The inevitability of Kim revisionism

Andrei Lankov writes in the Asia Times:

Once every decade or two, television screens show powerful and memorable images such as the toppling statue of a tyrant. The destruction of a dictator’s statue makes for a potent political symbol, and few revolutionaries can resist the temptation.

It is said that sooner or later this fate will befall statues of Kim Il-sung, in 1945 a minor guerrilla commander who, with much Soviet backing, took power in North Korea and remained its absolute ruler until his death in 1994. However, this author is somewhat skeptical about the prospects: I would not be surprised to learn that some time in the 2030s it is trendy to keep a portrait of the long-deceased dictator in a North Korean house.

Let’s be blunt: the rule of the Kim family was a disaster which has few parallels in world history – even if judged by the brutal standards of the 20th century. The ratio of the political prison camp inmates to the total population in North Korea is roughly similar to that of Stalin’s Russia. The famine of 1996-1999 killed a larger part of population than the Great Leap Forward famine in Mao Zedong’s China. The Korean War (1950-1953), launched by the Kim Il-sung as an unsuccessful attempt to unify the country, was the bloodiest conflict in Korean history.

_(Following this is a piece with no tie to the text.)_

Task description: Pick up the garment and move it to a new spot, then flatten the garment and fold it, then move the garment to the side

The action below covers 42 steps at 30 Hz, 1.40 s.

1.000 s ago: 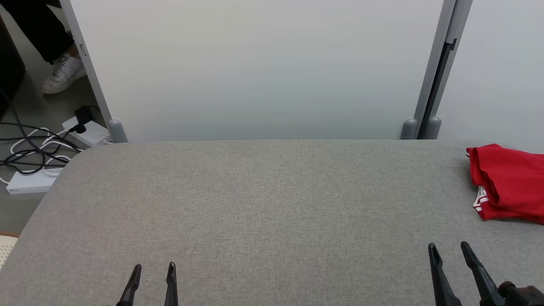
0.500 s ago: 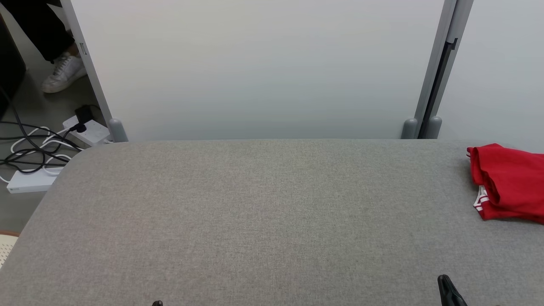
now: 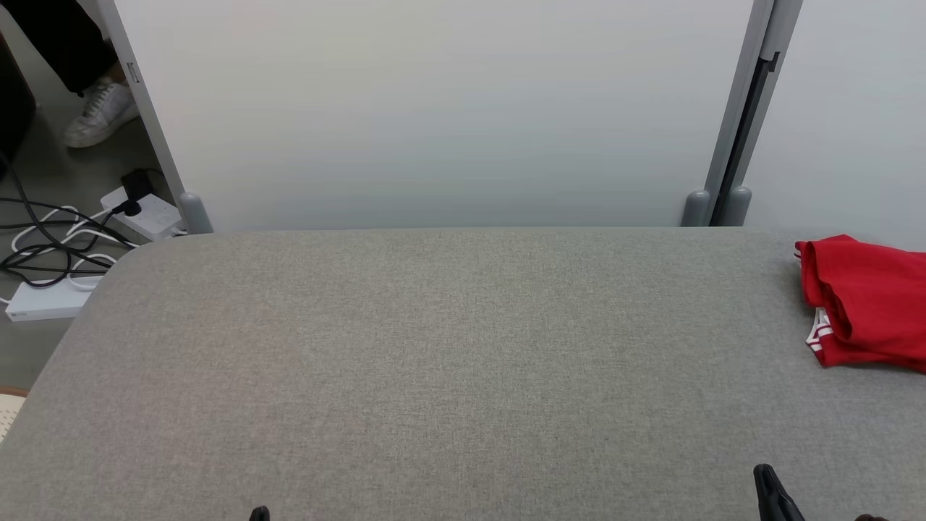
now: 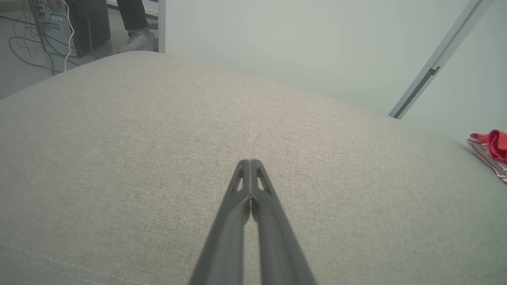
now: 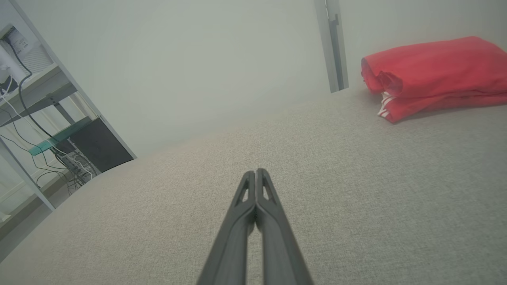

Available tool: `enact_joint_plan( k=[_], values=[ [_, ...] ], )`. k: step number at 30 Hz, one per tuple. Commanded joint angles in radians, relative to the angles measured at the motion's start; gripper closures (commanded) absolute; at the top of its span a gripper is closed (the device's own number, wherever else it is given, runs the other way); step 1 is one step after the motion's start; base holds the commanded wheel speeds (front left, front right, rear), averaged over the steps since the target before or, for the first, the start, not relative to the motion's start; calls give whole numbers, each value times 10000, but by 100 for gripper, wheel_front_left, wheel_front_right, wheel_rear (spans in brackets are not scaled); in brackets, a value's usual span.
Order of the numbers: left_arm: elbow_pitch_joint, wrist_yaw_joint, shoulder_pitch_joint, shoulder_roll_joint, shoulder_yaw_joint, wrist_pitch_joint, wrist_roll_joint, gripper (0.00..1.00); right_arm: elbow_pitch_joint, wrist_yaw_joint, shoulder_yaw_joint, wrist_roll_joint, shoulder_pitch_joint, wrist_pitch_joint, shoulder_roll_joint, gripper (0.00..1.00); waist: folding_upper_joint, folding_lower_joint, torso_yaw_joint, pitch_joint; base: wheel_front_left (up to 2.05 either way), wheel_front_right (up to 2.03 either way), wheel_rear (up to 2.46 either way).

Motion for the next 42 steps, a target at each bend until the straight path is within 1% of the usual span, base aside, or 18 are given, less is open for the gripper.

And, unlike many other strongmen of the last century (not least Joseph Stalin, Kim Il-sung’s mentor), the Kims cannot even justify this manslaughter with social or economic success. On the contrary, during the 60 or so years of their rule, the Kims have ruined what in 1945 was economically the most developed region of continental Asia.

In short, the Kim family regime has been a disaster. So, it seems only logical to assume that after its eventual demise (and few would doubt that this demise will happen sooner or later), the Koreans in both South and North will be unified in despising the North’s former rulers. The names of the two Kims, and in heir apparent Kim Jong-eun possibly a third, may well be damned by history. However, something makes the present author a bit skeptical about the unavoidability of such an outcome.

Maybe it is my Soviet/Russian background? When nowadays one drops into the average Russian bookshop, he or she sees in the history section a large number of treatises which extol in great length the superior wisdom of Generalissimo Stalin and the wisdom of his devoted generals and statesmen. Sometimes these books mention the terror of 1936-38 or the famine of the late 1930s, but usually as tragic mistakes or, rather, results of some intrigues by anti-Stalin conspirators.

More frequently, though, references to the Great Purge are laughed at, with an explicit assumption that reports of mass executions were grossly exaggerated and that those few who were killed by Stalin’s police actually got what they deserved (being spies and saboteurs). It is a bit more difficult to ignore the famine of the early 1930s, but it also can be blamed on bad weather and bad officials.

One should not dismiss these books as fringe writings (after all, Italy has its share of Mussolini admirers, too). They clearly belong to the mainstream. Stalin’s popularity hit a record low in the early 1990s, but he is now again popular in Russia, and his admirers are by no means small fringe groups.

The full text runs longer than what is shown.